_Record set_.
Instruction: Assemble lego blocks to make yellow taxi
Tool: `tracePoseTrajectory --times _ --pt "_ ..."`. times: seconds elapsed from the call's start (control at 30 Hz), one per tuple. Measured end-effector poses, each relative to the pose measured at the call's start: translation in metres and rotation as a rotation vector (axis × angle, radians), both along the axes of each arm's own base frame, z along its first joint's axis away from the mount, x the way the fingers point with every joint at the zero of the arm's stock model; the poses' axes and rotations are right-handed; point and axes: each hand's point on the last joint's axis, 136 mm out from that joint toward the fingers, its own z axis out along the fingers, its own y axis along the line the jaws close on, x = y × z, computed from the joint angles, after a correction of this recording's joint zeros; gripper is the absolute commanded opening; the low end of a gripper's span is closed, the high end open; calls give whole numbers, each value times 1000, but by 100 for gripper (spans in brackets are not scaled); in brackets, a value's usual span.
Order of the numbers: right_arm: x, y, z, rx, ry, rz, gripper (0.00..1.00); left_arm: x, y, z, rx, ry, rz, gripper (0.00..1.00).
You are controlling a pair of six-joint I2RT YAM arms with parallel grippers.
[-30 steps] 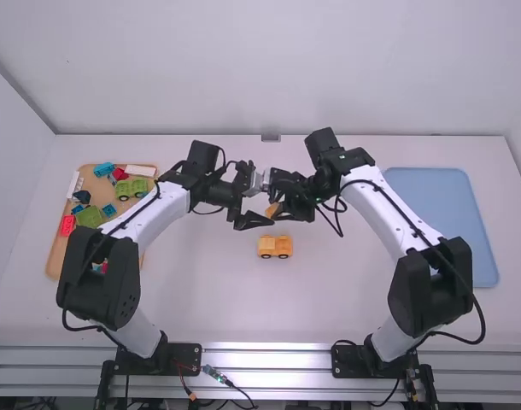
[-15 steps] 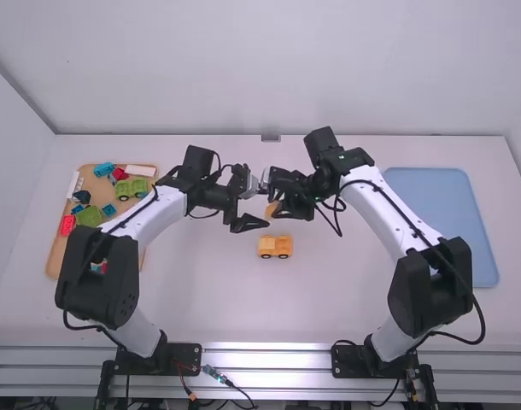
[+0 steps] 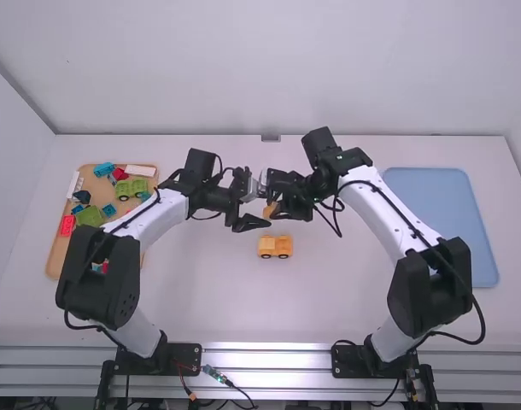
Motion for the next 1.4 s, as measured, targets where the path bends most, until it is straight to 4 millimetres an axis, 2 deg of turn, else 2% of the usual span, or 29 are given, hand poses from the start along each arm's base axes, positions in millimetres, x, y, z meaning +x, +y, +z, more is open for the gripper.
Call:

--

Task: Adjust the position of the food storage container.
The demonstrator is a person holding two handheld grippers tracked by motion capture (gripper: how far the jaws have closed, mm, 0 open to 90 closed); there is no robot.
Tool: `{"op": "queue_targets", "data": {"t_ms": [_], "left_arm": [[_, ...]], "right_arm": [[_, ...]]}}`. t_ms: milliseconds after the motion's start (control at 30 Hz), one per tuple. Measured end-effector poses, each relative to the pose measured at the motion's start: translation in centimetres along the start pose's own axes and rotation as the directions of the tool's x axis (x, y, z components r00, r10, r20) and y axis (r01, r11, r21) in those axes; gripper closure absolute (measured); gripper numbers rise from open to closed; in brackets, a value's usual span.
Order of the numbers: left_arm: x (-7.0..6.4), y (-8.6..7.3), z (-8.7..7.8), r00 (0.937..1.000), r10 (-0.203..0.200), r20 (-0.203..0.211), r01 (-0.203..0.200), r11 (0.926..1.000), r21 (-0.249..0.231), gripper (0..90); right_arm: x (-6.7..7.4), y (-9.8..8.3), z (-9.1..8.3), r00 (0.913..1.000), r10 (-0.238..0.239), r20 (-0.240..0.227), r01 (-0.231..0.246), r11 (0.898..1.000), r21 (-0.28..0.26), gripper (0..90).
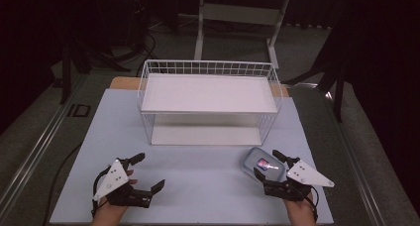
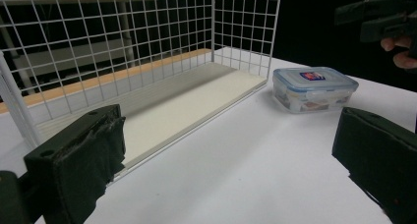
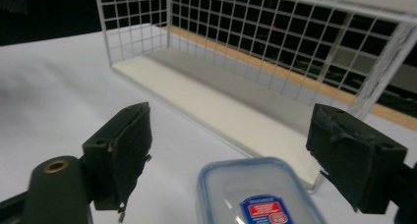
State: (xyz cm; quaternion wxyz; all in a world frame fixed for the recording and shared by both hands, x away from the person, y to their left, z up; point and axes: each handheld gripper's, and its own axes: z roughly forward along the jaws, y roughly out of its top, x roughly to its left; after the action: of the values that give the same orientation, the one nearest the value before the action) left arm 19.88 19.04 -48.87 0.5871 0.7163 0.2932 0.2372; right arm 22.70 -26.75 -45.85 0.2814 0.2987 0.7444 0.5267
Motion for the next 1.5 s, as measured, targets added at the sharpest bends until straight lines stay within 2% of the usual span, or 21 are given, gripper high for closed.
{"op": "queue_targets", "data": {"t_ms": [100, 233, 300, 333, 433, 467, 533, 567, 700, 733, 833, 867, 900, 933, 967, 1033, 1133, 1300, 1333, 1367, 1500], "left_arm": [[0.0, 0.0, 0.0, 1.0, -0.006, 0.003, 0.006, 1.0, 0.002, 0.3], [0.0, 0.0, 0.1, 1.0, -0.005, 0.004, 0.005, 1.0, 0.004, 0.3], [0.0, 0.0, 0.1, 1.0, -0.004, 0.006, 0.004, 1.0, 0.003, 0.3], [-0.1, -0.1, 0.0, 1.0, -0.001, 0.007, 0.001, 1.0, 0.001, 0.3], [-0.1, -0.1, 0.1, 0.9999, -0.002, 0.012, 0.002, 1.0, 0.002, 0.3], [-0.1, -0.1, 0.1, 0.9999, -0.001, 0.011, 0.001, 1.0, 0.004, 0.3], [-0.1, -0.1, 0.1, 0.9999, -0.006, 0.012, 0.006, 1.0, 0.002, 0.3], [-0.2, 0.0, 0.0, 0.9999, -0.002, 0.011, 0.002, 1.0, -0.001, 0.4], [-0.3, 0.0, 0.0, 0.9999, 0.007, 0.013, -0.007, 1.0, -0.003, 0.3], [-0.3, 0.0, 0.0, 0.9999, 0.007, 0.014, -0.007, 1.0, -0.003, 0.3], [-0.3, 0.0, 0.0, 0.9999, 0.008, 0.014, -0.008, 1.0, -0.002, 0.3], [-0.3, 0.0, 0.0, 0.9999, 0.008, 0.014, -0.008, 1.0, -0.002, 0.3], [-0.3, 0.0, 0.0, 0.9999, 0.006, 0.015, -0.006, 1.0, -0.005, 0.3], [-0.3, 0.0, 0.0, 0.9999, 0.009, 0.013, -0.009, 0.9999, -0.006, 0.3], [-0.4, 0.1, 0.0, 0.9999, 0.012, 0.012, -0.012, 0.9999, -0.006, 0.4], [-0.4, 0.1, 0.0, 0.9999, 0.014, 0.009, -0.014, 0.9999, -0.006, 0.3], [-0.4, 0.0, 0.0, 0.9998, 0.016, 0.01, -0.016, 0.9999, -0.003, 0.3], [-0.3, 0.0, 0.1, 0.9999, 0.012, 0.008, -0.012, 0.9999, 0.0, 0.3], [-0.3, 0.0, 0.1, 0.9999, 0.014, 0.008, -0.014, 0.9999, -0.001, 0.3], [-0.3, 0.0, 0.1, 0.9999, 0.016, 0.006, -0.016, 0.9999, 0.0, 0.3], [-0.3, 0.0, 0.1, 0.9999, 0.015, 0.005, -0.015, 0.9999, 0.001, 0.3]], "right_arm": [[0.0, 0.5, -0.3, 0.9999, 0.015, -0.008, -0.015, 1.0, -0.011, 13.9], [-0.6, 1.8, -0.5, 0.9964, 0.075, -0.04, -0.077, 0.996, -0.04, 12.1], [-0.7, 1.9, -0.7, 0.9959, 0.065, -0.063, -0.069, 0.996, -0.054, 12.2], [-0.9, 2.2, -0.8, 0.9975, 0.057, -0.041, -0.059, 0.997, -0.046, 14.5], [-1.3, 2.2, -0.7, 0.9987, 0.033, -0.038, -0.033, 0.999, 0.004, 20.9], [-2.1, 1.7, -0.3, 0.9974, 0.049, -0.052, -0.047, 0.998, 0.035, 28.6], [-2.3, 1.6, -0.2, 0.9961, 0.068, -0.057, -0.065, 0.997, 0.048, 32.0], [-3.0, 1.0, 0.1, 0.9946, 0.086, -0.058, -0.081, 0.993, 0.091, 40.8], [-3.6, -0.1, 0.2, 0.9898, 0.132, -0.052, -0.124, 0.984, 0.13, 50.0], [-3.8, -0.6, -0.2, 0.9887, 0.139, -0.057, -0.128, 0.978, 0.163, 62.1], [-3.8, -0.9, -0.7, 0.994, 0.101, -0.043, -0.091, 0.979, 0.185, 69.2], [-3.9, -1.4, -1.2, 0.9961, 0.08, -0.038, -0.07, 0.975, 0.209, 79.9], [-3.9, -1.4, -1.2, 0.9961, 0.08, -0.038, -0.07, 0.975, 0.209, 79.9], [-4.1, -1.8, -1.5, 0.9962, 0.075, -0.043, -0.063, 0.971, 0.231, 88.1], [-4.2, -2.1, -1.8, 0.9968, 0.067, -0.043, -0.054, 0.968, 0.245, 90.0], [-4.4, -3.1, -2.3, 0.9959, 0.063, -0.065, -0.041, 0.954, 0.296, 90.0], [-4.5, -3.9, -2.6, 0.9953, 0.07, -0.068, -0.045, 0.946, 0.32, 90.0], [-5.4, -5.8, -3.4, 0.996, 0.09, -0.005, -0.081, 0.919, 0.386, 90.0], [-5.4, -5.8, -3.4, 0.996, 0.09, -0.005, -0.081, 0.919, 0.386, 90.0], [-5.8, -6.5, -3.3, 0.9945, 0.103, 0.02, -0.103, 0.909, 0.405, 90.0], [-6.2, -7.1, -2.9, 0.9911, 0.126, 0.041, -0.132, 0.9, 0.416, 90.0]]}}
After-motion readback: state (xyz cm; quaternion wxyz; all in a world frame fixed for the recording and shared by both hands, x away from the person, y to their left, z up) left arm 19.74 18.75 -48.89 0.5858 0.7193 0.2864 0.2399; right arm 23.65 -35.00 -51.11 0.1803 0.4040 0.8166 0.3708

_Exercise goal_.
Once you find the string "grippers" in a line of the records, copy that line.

_Answer box_.
You are controlling a pair of six-joint I2RT YAM arms with parallel grippers.
The demonstrator is a person holding two handheld grippers tracked by motion capture (gripper: how far the jaws have closed, mm, 0 open to 90 closed); there is no robot.

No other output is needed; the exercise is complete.